# Task objective
Return exactly the listing's lines, from its first line to the line holding "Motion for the", ends included.

# Data extract
-------------------------
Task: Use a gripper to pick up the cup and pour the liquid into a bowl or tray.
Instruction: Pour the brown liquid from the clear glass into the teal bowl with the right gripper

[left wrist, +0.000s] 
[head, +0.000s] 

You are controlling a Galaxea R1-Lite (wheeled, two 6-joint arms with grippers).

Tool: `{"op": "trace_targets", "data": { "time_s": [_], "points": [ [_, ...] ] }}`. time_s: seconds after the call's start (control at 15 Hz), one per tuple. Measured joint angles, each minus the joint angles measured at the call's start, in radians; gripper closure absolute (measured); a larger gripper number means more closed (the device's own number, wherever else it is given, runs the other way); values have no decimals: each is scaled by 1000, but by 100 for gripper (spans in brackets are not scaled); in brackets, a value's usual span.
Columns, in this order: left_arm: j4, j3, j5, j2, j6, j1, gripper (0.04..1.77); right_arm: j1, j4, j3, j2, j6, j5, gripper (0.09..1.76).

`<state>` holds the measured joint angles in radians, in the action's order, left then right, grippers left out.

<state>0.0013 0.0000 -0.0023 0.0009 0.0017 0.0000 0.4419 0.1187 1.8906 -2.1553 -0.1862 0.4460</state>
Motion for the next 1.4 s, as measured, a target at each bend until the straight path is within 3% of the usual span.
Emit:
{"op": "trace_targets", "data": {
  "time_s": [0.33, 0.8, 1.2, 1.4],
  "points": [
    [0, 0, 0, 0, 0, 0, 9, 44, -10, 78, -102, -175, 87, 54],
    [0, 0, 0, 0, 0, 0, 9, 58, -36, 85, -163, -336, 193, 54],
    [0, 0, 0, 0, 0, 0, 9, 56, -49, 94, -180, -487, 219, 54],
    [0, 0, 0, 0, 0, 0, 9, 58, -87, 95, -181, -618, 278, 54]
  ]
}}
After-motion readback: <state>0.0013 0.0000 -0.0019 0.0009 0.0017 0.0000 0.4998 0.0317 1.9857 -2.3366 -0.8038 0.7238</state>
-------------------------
# Solution
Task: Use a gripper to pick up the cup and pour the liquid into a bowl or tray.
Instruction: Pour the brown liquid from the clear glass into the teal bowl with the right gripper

[left wrist, +0.000s] 
[head, +0.000s] 

You are controlling a Galaxea R1-Lite (wheeled, two 6-joint arms with grippers).

Tool: `{"op": "trace_targets", "data": { "time_s": [_], "points": [ [_, ...] ] }}`. time_s: seconds after the call's start (control at 15 Hz), one per tuple. Measured joint angles, each minus the joint angles measured at the call's start, in radians; gripper closure absolute (measured); a larger gripper number means more closed (the device's own number, wherever else it is given, runs the other way); values have no decimals: each is scaled by 1000, but by 100 for gripper (spans in brackets are not scaled); in brackets, a value's usual span.
Columns, in this order: left_arm: j4, j3, j5, j2, j6, j1, gripper (0.04..1.77); right_arm: j1, j4, j3, j2, j6, j5, gripper (0.09..1.76).

`<state>` holds the measured joint angles in radians, in the action's order, left then right, grippers left out.

<state>0.0013 0.0000 -0.0023 0.0009 0.0017 0.0000 0.4419 0.1187 1.8906 -2.1553 -0.1862 0.4460</state>
Motion for the next 1.4 s, as measured, a target at each bend until the straight path is within 3% of the usual span.

There is nothing else to add to the answer.